EXCEPT IN THE CASE OF GROSS NEGLIGENCE OR WILLFUL MISCONDUCT, OR TO THE EXTENT THAT ANY EXCLUSION OR LIMITATION OF LIABILITY IS VOID, PROHIBITED OR UNENFORCEABLE BY APPLICABLE LAW, IN NO EVENT SHALL BOOMPOP (OR ITS LICENSORS) BE LIABLE CONCERNING THE SUBJECT MATTER OF THIS AGREEMENT, REGARDLESS OF THE FORM OF ANY CLAIM OR ACTION (WHETHER IN CONTRACT, NEGLIGENCE, STRICT LIABILITY OR OTHERWISE), FOR ANY (A) LOSS OF DATA, LOSS OR INTERRUPTION OF USE, OR COST TO PROCURE SUBSTITUTE TECHNOLOGIES, GOODS OR SERVICES, (B) ANY MATTER BEYOND ITS REASONABLE CONTROL INCLUDING ERRORS ON CLIENT SYSTEMS, (C) INDIRECT, PUNITIVE, INCIDENTAL, RELIANCE, SPECIAL, EXEMPLARY OR CONSEQUENTIAL DAMAGES, INCLUDING WITHOUT LIMITATION, LOSS OF BUSINESS, REVENUES, PROFITS OR GOODWILL OR (D) AGGREGATE DAMAGES IN EXCESS OF THE AMOUNT PAID TO BOOMPOP FOR THE SERVICE DURING THE PRIOR TWELVE (12) MONTHS, EVEN IF IT HAS BEEN ADVISED OF THE POSSIBILITY OF SUCH DAMAGES. THESE LIMITATIONS ARE INDEPENDENT FROM ALL OTHER PROVISIONS OF THIS AGREEMENT AND SHALL APPLY NOTWITHSTANDING THE FAILURE OF ANY REMEDY PROVIDED HEREIN.

11. Term and Termination.

  • Term. This Agreement begins upon Acceptance and remains in effect for as long as Client uses the BoomPop Platform or Services, unless superseded by a mutually executed Enterprise Agreement. Clients may stop using the Platform at any time, but this does not constitute termination of the Agreement. If desired, Client may request account deactivation and data deletion in accordance with BoomPop’s Privacy Policy. BoomPop may suspend or terminate access to the Platform or Services at its sole discretion, including for any material breach (such as non-payment) or to protect the integrity of the Platform or its users.

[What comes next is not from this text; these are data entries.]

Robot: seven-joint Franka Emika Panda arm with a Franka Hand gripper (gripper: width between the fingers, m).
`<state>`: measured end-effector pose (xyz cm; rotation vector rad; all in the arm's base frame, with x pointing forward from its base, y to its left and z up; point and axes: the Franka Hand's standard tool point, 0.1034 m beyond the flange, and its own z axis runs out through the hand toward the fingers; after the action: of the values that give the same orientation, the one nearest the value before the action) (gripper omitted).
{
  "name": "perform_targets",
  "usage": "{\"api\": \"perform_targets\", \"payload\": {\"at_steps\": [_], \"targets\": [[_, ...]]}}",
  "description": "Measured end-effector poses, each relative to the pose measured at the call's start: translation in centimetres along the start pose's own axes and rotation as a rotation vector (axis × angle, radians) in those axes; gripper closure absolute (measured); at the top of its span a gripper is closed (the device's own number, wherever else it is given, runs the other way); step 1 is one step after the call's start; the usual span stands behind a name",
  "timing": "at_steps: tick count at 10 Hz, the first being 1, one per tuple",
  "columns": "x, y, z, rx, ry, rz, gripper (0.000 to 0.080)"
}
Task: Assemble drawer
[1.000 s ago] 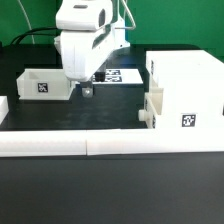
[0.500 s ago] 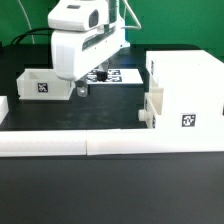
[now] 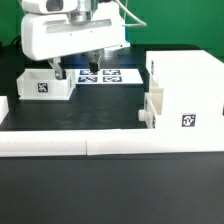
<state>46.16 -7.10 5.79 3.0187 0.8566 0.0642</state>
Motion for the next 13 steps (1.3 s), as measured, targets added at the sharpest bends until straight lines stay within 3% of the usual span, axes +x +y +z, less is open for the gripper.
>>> {"api": "perform_targets", "payload": {"at_steps": [5,6,8,13], "targets": [[-0.1,-0.3,0.1,0.024,0.013,0.342,0.0150],[-1.1,0.0,0.1,0.011,0.025,0.405,0.0150],[-3.1,-0.8,0.2,-0.015,0.039,0.455,0.0150],[-3.3,-1.0,0.0,-0.016,0.040,0.457,0.0150]]}}
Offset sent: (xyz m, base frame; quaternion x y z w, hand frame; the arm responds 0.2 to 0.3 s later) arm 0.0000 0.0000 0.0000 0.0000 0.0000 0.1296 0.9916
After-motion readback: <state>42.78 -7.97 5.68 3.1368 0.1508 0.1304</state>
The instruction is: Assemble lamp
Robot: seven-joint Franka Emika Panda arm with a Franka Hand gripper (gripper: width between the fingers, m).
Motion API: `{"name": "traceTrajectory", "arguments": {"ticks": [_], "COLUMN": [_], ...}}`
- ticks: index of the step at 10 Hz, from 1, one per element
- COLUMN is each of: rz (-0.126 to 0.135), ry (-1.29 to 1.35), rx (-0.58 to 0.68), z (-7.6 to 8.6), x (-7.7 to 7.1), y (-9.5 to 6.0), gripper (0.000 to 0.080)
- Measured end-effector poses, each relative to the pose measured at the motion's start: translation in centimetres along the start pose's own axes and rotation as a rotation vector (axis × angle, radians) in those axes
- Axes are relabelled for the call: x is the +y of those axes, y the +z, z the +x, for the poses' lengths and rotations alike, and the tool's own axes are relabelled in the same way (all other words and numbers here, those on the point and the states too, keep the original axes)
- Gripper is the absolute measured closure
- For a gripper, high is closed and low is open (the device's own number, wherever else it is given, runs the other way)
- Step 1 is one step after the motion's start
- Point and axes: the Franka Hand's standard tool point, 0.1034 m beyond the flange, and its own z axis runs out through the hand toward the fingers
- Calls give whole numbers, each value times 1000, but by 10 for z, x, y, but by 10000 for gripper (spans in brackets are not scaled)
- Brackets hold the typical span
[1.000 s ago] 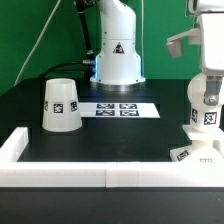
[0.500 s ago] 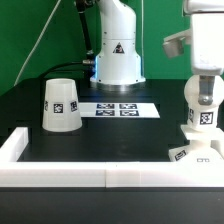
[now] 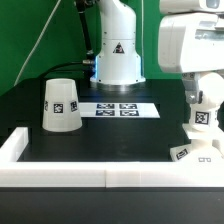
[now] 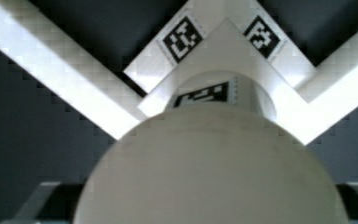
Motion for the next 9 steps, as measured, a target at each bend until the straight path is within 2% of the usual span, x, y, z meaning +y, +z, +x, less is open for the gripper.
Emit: {"name": "traceTrajectory", "arguments": {"ticks": [3,7,9], "rz": [-3,-13,-15], "ry": [150,508,723], "rx": [3,18,8], "z": [0,-3,-6], "x": [2,7,1], "y": [-1,-2,1], "gripper": [222,222,221]}}
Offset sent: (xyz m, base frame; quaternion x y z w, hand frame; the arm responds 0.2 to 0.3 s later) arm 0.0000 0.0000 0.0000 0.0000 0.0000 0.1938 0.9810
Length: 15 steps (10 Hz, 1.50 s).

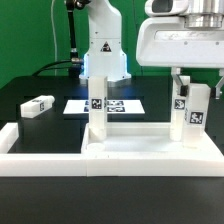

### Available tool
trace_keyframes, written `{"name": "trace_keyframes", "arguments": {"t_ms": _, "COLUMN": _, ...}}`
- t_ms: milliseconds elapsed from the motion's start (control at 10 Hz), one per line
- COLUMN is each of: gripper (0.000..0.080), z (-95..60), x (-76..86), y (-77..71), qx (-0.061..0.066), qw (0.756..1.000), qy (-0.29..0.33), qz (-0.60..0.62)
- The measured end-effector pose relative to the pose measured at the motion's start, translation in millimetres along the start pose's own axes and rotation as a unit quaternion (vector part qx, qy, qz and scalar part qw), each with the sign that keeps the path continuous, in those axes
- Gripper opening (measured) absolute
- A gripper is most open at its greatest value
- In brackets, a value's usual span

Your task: Assemble desk

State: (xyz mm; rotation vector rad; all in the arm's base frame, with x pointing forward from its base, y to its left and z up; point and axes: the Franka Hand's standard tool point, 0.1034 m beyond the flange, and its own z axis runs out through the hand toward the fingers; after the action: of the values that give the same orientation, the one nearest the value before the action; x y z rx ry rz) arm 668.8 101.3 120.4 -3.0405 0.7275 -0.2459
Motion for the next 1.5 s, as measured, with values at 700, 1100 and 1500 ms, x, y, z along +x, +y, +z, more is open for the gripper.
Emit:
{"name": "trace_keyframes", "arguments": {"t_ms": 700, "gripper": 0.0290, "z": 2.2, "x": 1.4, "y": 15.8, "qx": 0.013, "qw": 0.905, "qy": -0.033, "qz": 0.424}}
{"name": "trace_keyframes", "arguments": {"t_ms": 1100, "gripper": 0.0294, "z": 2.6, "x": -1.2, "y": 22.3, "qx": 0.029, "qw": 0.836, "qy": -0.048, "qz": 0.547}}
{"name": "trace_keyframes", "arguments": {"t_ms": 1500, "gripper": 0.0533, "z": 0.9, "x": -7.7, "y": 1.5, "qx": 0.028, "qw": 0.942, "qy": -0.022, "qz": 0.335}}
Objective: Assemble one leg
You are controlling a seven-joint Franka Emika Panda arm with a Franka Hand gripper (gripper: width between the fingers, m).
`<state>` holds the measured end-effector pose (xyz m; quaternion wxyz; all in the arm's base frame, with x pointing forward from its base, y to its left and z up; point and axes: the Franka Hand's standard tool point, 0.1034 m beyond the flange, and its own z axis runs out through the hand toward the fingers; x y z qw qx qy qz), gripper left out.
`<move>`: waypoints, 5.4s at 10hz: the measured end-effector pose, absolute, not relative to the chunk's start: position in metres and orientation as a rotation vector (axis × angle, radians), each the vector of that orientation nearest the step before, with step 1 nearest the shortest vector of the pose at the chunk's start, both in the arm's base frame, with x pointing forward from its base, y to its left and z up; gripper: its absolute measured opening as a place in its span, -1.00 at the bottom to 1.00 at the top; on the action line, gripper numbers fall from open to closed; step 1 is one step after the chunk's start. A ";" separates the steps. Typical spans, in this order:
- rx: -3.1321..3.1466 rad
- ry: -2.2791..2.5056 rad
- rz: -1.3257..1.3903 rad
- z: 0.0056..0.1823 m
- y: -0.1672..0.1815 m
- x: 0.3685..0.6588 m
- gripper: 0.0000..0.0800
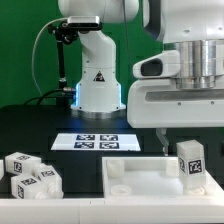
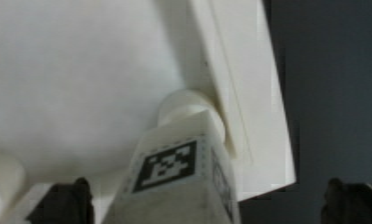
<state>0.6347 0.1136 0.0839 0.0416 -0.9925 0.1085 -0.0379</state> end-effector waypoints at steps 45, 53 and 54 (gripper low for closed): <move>-2.503 1.656 -0.102 0.079 0.107 0.637 0.52; -3.130 0.376 -0.104 0.085 0.124 0.642 0.62; -3.112 0.430 -0.109 0.085 0.125 0.643 0.62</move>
Offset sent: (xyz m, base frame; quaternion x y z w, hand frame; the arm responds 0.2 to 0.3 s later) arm 0.0000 0.0000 0.0000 0.0000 0.0000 0.1296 0.9916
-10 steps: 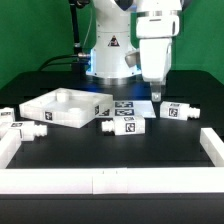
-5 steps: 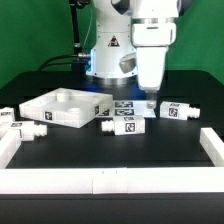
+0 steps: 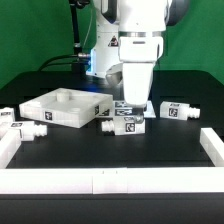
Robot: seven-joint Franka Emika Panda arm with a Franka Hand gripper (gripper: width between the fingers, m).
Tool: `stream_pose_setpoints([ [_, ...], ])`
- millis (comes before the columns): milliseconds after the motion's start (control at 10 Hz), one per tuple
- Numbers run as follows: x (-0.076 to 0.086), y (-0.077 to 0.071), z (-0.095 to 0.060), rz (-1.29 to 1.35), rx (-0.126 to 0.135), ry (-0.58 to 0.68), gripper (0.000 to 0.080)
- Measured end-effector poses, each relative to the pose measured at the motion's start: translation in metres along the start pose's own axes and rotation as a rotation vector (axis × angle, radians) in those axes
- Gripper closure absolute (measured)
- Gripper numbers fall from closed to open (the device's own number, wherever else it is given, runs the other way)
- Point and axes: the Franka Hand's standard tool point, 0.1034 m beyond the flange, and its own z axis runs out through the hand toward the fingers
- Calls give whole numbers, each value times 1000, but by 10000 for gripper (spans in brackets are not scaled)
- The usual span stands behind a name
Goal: Assemble one leg
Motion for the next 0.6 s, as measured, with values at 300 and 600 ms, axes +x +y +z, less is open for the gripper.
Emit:
stream_pose_setpoints([
  [300,-5,-9,13,7,22,-3,151],
  [600,-8,-11,16,12,30,-4,151],
])
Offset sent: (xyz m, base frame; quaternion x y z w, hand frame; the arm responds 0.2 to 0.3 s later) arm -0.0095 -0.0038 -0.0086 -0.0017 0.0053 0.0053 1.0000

  • Termination of Services. Termination of any Planning Services, including Full Agency or Agency-Light, is governed solely by the applicable Statement of Work or Order Form. Cancelling Planning Services does not terminate this Agreement or relieve Client of obligations for accrued fees, Vendor payments, or in-progress Events. Upon suspension or termination of access, all rights and licenses will cease. However, provisions that naturally survive—such as those related to payments, confidentiality, IP, liability, dispute resolution, and general terms—will remain in full force.

  • Service Cancellation. Upon execution of a Statement of Work, BoomPop allocates dedicated planning resources, and therefore all BoomPop Fees are deemed earned and nonrefundable once paid. If Client elects to cancel the event, vendor-related fees paid through BoomPop may be refundable solely at the discretion of the applicable vendor and pursuant to their specific terms. Any payments made to BoomPop will first be applied toward BoomPop Fees, with any remaining balance allocated to vendor payments.

  • Effects of Termination. Upon expiration or termination of this Agreement for any reason, all licenses, rights, and access to the Platform and Planning Services will immediately cease. Client remains responsible for all accrued but unpaid fees, including any BoomPop Fees and Vendor costs incurred up to the termination date. Sections that by their nature should survive—including those related to payments (Section 5), confidentiality (Section 6), proprietary rights (Section 7), disclaimers (Section 8), indemnities (Section 9), limitations of liability (Section 10), and general provisions (Section 13)—shall remain in full force. Termination does not relieve Client of obligations for any Events already planned, booked, or executed in whole or in part, and BoomPop is entitled to all applicable fees and commissions earned prior to termination.

12. Vendor Agreement

  • Platform Access & Fees: Listing Vendor business on the Platform is free. We operate on a pay-for-performance model: you only pay fees when a booking is completed. Commission rates and payment terms are detailed in a separate supplier agreement or shared by Vendor Partner Manager.

  • Custom Terms & Contracts: Vendor may define specific cancellation, payment, and deposit policies, and use Vendor event contracts. These must be clearly disclosed on Vendor listing or shared with the Client. Vendor custom terms govern the Client relationship unless they conflict with Platform policies.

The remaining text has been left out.